(Requirement):
Whenever a line in the material below includes "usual", copy that line.

** Opening Given information block **

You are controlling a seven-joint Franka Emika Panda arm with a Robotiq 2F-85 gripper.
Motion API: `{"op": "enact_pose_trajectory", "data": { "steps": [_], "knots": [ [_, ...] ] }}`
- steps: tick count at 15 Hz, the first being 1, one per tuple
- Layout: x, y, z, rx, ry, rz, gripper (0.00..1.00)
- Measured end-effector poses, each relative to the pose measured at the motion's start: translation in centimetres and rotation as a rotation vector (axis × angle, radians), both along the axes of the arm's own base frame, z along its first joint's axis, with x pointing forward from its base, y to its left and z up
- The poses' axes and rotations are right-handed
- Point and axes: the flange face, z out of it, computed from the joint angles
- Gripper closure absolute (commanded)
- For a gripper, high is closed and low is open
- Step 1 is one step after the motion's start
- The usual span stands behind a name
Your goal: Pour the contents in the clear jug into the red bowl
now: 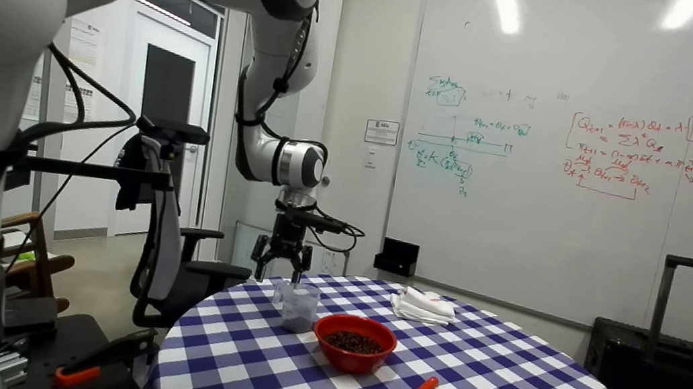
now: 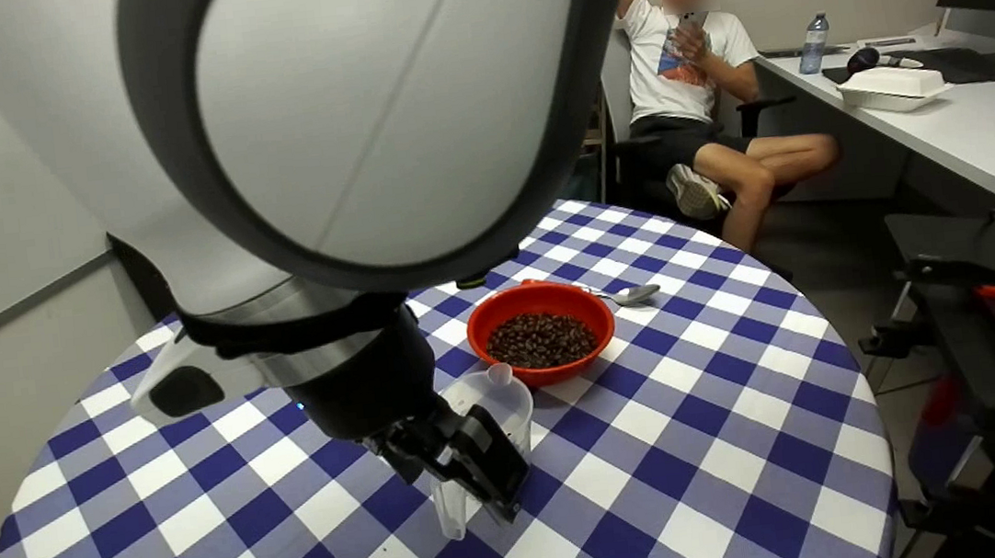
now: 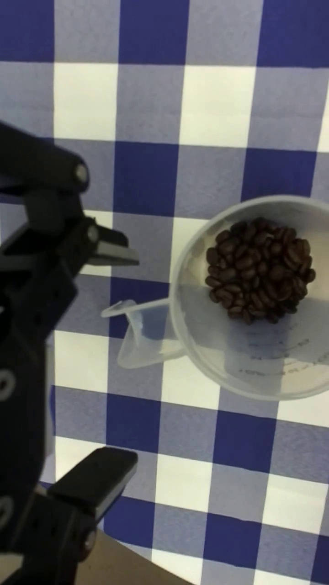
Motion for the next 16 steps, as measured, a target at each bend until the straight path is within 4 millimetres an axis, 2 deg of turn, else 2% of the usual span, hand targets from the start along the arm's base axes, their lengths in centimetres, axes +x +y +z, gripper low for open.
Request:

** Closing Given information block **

(Answer for the task):
- The usual span stands behind a name
Motion for the next 16 steps, as measured, a target at each bend until the straight path is within 4 millimetres an axis, 2 deg of turn, else 2% of the usual span, hand targets from the start along the arm's base axes, their lengths in centimetres, axes +x +y +z, gripper low for open.

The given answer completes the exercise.